(Beginning of DATASET RECORDS)
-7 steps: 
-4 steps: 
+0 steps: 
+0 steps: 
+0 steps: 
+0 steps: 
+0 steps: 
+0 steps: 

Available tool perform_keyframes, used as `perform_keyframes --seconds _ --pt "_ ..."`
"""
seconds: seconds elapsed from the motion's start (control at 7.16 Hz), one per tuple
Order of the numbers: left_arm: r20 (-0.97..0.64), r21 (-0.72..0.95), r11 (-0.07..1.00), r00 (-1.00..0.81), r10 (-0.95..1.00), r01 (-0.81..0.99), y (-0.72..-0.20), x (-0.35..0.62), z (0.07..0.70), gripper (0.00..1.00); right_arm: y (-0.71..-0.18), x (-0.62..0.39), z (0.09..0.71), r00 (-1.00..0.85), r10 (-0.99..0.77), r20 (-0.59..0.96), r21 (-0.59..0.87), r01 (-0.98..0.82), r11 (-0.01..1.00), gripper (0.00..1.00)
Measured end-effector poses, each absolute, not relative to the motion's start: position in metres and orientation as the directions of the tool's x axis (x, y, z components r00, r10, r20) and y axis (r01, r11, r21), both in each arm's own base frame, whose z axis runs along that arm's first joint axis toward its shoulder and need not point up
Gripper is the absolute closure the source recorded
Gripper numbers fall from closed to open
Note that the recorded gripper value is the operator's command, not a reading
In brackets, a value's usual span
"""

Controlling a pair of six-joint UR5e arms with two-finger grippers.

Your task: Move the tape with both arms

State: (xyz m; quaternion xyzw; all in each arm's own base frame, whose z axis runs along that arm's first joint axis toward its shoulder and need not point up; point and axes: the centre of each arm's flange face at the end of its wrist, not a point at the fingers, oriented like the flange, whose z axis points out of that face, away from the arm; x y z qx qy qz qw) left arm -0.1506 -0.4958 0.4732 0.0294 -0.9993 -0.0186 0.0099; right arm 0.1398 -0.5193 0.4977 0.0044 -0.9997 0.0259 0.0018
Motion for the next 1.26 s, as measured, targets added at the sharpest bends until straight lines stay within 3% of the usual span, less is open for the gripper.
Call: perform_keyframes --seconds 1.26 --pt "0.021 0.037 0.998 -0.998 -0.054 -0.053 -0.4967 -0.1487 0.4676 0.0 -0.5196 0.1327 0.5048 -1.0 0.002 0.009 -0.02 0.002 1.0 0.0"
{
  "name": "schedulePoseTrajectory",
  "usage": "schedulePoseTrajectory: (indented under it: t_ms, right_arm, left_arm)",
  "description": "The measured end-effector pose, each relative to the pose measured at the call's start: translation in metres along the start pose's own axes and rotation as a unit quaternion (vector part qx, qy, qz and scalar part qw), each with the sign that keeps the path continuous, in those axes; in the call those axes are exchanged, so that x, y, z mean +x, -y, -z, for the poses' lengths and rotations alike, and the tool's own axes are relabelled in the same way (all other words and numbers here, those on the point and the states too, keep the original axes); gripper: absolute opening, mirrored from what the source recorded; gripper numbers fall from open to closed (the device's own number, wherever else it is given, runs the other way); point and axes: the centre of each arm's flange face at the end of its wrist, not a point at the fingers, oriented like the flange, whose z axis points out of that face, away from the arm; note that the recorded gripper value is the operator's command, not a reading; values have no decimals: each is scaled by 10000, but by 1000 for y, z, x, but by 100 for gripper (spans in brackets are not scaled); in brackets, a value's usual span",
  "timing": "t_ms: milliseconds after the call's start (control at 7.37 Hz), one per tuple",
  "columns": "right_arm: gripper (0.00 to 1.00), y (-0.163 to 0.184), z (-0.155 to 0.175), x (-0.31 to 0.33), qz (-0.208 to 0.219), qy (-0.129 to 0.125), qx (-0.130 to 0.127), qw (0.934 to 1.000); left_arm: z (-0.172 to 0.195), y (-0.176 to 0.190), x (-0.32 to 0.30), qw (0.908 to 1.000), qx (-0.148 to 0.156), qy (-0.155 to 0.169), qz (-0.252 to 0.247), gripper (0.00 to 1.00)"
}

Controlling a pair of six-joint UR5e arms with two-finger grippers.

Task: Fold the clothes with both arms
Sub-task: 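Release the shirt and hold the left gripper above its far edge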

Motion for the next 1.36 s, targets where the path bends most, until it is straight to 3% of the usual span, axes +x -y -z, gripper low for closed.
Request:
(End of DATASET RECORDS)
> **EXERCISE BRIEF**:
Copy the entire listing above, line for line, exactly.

> **PROBLEM SOLUTION**:
-7 steps: 
-4 steps: 
+0 steps: 
+0 steps: 
+0 steps: 
+0 steps: 
+0 steps: 
+0 steps: 

Available tool perform_keyframes, used as `perform_keyframes --seconds _ --pt "_ ..."`
"""
seconds: seconds elapsed from the motion's start (control at 7.16 Hz), one per tuple
Order of the numbers: left_arm: r20 (-0.97..0.64), r21 (-0.72..0.95), r11 (-0.07..1.00), r00 (-1.00..0.81), r10 (-0.95..1.00), r01 (-0.81..0.99), y (-0.72..-0.20), x (-0.35..0.62), z (0.07..0.70), gripper (0.00..1.00); right_arm: y (-0.71..-0.18), x (-0.62..0.39), z (0.09..0.71), r00 (-1.00..0.85), r10 (-0.99..0.77), r20 (-0.59..0.96), r21 (-0.59..0.87), r01 (-0.98..0.82), r11 (-0.01..1.00), gripper (0.00..1.00)
Measured end-effector poses, each absolute, not relative to the motion's start: position in metres and orientation as the directions of the tool's x axis (x, y, z components r00, r10, r20) and y axis (r01, r11, r21), both in each arm's own base frame, whose z axis runs along that arm's first joint axis toward its shoulder and need not point up
Gripper is the absolute closure the source recorded
Gripper numbers fall from closed to open
Note that the recorded gripper value is the operator's command, not a reading
In brackets, a value's usual span
"""

Controlling a pair of six-joint UR5e arms with two-finger grippers.

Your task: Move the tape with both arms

State: (xyz m; quaternion xyzw; all in each arm's own base frame, whose z axis runs along that arm's first joint axis toward its shoulder and need not point up; point and axes: the centre of each arm's flange face at the end of its wrist, not a point at the fingers, oriented like the flange, whose z axis points out of that face, away from the arm; x y z qx qy qz qw) left arm -0.1506 -0.4958 0.4732 0.0294 -0.9993 -0.0186 0.0099; right arm 0.1398 -0.5193 0.4977 0.0044 -0.9997 0.0259 0.0018
Motion for the next 1.26 s, as measured, targets added at the sharpest bends until straight lines stay within 3% of the usual span, less is open for the gripper.
Call: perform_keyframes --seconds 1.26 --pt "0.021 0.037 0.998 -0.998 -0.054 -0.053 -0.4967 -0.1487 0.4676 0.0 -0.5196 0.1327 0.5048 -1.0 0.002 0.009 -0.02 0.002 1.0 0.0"
{
  "name": "schedulePoseTrajectory",
  "usage": "schedulePoseTrajectory: (indented under it: t_ms, right_arm, left_arm)",
  "description": "The measured end-effector pose, each relative to the pose measured at the call's start: translation in metres along the start pose's own axes and rotation as a unit quaternion (vector part qx, qy, qz and scalar part qw), each with the sign that keeps the path continuous, in those axes; in the call those axes are exchanged, so that x, y, z mean +x, -y, -z, for the poses' lengths and rotations alike, and the tool's own axes are relabelled in the same way (all other words and numbers here, those on the point and the states too, keep the original axes); gripper: absolute opening, mirrored from what the source recorded; gripper numbers fall from open to closed (the device's own number, wherever else it is given, runs the other way); point and axes: the centre of each arm's flange face at the end of its wrist, not a point at the fingers, oriented like the flange, whose z axis points out of that face, away from the arm; note that the recorded gripper value is the operator's command, not a reading; values have no decimals: each is scaled by 10000, but by 1000 for y, z, x, but by 100 for gripper (spans in brackets are not scaled); in brackets, a value's usual span",
  "timing": "t_ms: milliseconds after the call's start (control at 7.37 Hz), one per tuple",
  "columns": "right_arm: gripper (0.00 to 1.00), y (-0.163 to 0.184), z (-0.155 to 0.175), x (-0.31 to 0.33), qz (-0.208 to 0.219), qy (-0.129 to 0.125), qx (-0.130 to 0.127), qw (0.934 to 1.000); left_arm: z (-0.172 to 0.195), y (-0.176 to 0.190), x (-0.32 to 0.30), qw (0.908 to 1.000), qx (-0.148 to 0.156), qy (-0.155 to 0.169), qz (-0.252 to 0.247), gripper (0.00 to 1.00)"
}

Controlling a pair of six-joint UR5e arms with two-finger grippers.

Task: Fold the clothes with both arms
Sub-task: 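Release the shirt and hold the left gripper above its far edge
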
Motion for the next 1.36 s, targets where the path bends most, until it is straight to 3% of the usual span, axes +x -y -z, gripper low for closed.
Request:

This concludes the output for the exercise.